Congress ordered the USMMA assessment in the 2020 National Defense Authorization Act. NAPA, Congress’ quasi-independent agency for counsel on government reform, identified dozens of recommendations for the college, which has about 1,125 students. 

“The findings and recommendations of this report address longstanding issues that put the safety and health of the midshipmen and the entire USMMA community in peril,” Teresa W. Gerton, NAPA’s president and chief executive officer, wrote in the report’s foreword.

The report also highlighted problems with the academy’s facilities, many of which are described as outdated and in need of maintenance. It also called on the USMMA to modernize its academics and curriculum to prepare students for a successful maritime career. 

The report’s section on sexual assault and harassment took new urgency following the Sept. 27 post by “Midshipman X” on a whistleblower website. The female cadet described her rape aboard a Maersk ship when she was a 19-year-old cadet. Her attacker, she wrote, cajoled her into not reporting the rape, telling her no one would believe her.

Maersk has not publicly identified the ship, but it has launched an investigation based on her allegations. The company suspended the captain and four crewmen from the ship she served aboard.  

Her post also implicated USMMA culture, which has faced scrutiny for years over its treatment of harassment and sexual abuse. The author wrote about becoming a victim advocate on campus, where she heard from other students reporting cases of sexual assault. 

She said an academy employee urged her not to include her victim advocacy on her resume, and recalled how USMMA Superintendent Jack Buono told her sexual misconduct was not occurring under his leadership. Details of these conversations could not be confirmed.  

The DOT suspended Sea Year amid the fallout from Midshipman X’s post. Six members of Congress called for Buono’s resignation. 

The USMMA declined to comment on criticism of Buono’s leadership. It also would not address impacts from the Sea Year suspension on existing students. 

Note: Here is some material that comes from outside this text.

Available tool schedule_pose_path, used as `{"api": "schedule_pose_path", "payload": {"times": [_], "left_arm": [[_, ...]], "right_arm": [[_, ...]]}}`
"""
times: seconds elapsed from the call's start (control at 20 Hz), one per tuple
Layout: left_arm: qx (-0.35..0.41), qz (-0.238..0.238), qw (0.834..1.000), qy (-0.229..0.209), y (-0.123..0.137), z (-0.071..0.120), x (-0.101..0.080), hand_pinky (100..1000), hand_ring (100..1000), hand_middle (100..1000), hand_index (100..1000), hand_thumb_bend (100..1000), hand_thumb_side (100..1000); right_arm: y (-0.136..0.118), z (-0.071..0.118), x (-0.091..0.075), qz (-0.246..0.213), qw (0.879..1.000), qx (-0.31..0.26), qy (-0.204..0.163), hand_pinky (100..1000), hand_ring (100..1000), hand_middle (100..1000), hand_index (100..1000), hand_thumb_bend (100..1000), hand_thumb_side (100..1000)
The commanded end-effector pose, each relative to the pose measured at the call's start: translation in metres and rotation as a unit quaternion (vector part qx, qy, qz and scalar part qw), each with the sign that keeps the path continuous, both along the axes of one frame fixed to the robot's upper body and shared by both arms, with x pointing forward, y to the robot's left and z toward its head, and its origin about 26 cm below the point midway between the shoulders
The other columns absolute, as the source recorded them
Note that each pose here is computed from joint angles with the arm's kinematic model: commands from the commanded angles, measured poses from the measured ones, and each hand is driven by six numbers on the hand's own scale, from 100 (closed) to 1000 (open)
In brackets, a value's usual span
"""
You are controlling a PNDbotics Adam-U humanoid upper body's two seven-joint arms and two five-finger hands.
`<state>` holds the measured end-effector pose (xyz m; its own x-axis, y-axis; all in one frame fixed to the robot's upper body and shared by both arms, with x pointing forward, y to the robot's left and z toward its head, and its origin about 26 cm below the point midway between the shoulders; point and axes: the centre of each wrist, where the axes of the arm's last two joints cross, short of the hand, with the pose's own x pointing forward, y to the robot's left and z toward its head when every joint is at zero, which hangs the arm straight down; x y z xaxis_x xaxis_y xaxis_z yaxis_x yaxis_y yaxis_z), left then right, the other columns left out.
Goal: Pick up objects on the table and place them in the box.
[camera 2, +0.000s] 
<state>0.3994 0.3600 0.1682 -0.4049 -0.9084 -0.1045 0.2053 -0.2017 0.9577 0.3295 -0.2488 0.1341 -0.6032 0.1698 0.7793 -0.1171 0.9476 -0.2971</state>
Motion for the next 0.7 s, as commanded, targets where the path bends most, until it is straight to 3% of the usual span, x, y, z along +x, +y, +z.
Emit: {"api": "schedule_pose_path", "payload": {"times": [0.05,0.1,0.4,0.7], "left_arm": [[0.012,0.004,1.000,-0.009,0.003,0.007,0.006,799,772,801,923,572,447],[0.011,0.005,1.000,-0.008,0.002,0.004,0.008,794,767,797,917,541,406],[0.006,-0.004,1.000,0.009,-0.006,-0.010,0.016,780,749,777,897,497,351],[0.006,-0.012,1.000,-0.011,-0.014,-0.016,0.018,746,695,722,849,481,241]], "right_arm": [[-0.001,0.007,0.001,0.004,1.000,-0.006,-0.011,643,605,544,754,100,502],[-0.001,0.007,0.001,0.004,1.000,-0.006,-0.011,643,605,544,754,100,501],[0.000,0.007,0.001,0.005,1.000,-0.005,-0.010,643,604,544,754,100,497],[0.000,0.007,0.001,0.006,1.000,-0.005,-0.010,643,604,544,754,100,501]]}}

Sea Year training dates back to 1942. It pairs two USMMA students and places them aboard U.S.-flagged commercial or government ships during their sophomore and junior years. 

The report found the academy’s sexual assault prevention and response program lacks the capacity to develop, implement, operate and assess its policies and programs. One reason is that the USMMA has few models to borrow from, as it is a unique institutional structure that blends elements of a traditional college and military academy.  

“As a result,” the report stated, “[the] USMMA has had to write policies and procedures, develop a training regimen and establish a disciplinary system independently.”

Members of its Sexual Assault Prevention Response Office, established in 2005, “typically have had minimal to no previous experience working with college students or within a higher education environment,” the report notes. 

The academy’s approach to these issues were revisited following a 2016 crisis over sexual assault and harassment allegations that also caused a temporary suspension of the Sea Year program.

The report acknowledged the academy has made progress improving diversity and addressing campus culture and sexual harassment and assault. But it also called for yet another round of reassessments of sexual harassment policies from the DOT and the U.S. Maritime Administration. 

Judith Youngman, interim director of the U.S. Coast Guard Academy’s Center for Maritime Policy and Strategy, and the chair of the panel who wrote the report, acknowledged these “issues at USMMA are long-standing and stubborn.”

Youngman wrote that “the key takeaway is that without permanent increases in financial resources and staff capacity and capabilities, it is unlikely that USMMA will have the resources that it needs.”